That weekend, we headed out to San Diego. I was fortunate to meet a couple amazing individuals from San Diego in Denver when I was training for my job with the VA and we have been in constant communication ever since. We spent the first night with Shannon and her husband Mike, catching up on life. Our other friend Abe, his wife Jane and daughter Lei came out that night and hung out making the night exciting and full of laughter. Being in the company of friends that were more like family instantly made being on the road feel not so foreign. The next couple of days we explored San Diego a little. We went to a dog beach on Ocean Beach (previous blog), and wandered. San Diego has terrible traffic and so many people so it can be quite overwhelming at times. However, watching the waves of the Pacific Ocean crash into the tall cliffs was refreshing and made me understand why so many people are willing to deal with the craziness of the city. Leaving was bittersweet since I feel as though there was so much more to explore and see. Also, I felt as though I was leaving my family again, even though I know it would not be the last time we see each other. I am still trying to talk them into buying an RV so we can all travel the country together. IMG_0411

When we got bak to Barstow, we immediately started planning out next trip out of the town. Big Bear City was so refreshing that it was no-brainer to go back and spend a full weekend there. We opted to camp to avoid having to pack up an RV and drive it up the mountain. Plus, camping offers a little more intimacy with nature and more adventure underneath the stars. We went on bike rides around the campsite, a hike along a mountain stream and built a squirrel house made of pinecones. Evelyn and I once again dropped the boys off at the top of the mountain for more intense biking while us girls enjoyed some ice cream shakes down in town. Just being there made the world feel small, calm, and peaceful. It is a place we will surely be back to visit. IMG_0666

Our last week in Barstow is best described as hot. The temperature was in the triple digits and the dust and wind made it almost unbearable. On Monday, I took the kids to Fort Irwin to escape the heat at the Army base’s splash pad and various parks. The base was a mini-oasis in the middle of the desert. The splash park was conveniently located right next to one of two Starbucks on base and the kids had a blast playing in the water and running around like crazy. On Tuesday we decided to make the RV look a little more like home by changing out some curtains and decorating the kids spaces with posters and stickers. The RV still looks quite bland, but it we are slowly making it our own and figuring out ways to modify it so it suits our needs better.

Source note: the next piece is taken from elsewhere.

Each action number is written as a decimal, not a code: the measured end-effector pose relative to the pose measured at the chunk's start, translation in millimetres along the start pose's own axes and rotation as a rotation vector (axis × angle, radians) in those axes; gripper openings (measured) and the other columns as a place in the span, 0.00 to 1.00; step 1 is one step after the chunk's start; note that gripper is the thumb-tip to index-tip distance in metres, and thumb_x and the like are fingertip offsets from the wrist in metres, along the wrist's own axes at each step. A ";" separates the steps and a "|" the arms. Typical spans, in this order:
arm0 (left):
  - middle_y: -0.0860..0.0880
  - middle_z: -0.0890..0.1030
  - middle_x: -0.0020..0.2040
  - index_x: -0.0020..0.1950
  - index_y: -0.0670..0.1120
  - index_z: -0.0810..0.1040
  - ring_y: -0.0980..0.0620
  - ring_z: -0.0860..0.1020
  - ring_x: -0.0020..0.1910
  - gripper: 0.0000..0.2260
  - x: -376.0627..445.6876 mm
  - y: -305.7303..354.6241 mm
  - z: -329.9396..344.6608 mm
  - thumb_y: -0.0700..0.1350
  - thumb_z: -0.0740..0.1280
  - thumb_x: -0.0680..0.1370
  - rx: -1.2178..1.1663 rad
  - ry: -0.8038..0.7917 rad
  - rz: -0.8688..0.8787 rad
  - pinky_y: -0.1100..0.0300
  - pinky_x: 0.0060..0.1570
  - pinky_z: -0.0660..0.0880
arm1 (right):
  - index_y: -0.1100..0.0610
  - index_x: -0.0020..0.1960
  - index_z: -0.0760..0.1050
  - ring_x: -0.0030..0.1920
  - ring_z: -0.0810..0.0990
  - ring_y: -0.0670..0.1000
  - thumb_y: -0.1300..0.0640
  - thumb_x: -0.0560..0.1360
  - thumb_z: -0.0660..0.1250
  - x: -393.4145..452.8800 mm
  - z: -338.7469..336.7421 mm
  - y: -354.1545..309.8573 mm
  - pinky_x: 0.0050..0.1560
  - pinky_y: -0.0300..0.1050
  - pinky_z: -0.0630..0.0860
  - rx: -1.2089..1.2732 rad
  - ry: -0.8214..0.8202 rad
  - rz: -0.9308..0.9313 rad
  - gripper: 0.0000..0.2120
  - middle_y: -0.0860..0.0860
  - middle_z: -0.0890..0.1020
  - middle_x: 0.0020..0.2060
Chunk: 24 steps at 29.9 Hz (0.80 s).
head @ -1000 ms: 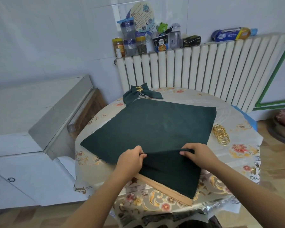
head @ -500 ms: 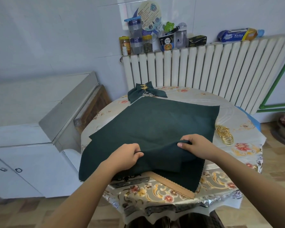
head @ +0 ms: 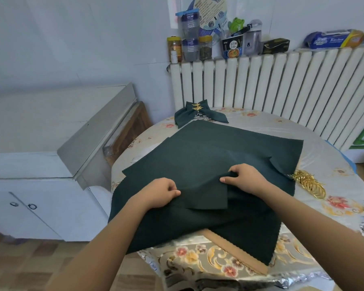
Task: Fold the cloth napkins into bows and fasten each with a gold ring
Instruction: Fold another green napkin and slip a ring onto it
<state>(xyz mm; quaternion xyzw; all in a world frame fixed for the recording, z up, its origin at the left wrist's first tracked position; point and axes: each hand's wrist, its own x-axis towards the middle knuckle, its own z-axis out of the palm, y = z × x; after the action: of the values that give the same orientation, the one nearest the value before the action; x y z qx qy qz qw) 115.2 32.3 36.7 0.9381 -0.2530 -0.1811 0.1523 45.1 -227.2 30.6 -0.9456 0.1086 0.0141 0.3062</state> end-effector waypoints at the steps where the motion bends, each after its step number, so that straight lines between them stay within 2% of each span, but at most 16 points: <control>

There was another family at the Marine base that we were staying at so the kids had three other kids their age to play with this entire time too. It was nice watching the kids all play together. They would run from RV to RV or hide off in the trees that line the park. Even on the hottest days, they would be out on their bikes or coloring with sidewalk chalk. They too were homeschooled so the kids instantly bonded. It also helped Alexander at times focus on his work so he could get back outside to play with his new friends. Leaving today was a bit sad knowing that they would most likely never see one another again, but we did exchange addresses so the kids can send postcards and maybe keep in touch.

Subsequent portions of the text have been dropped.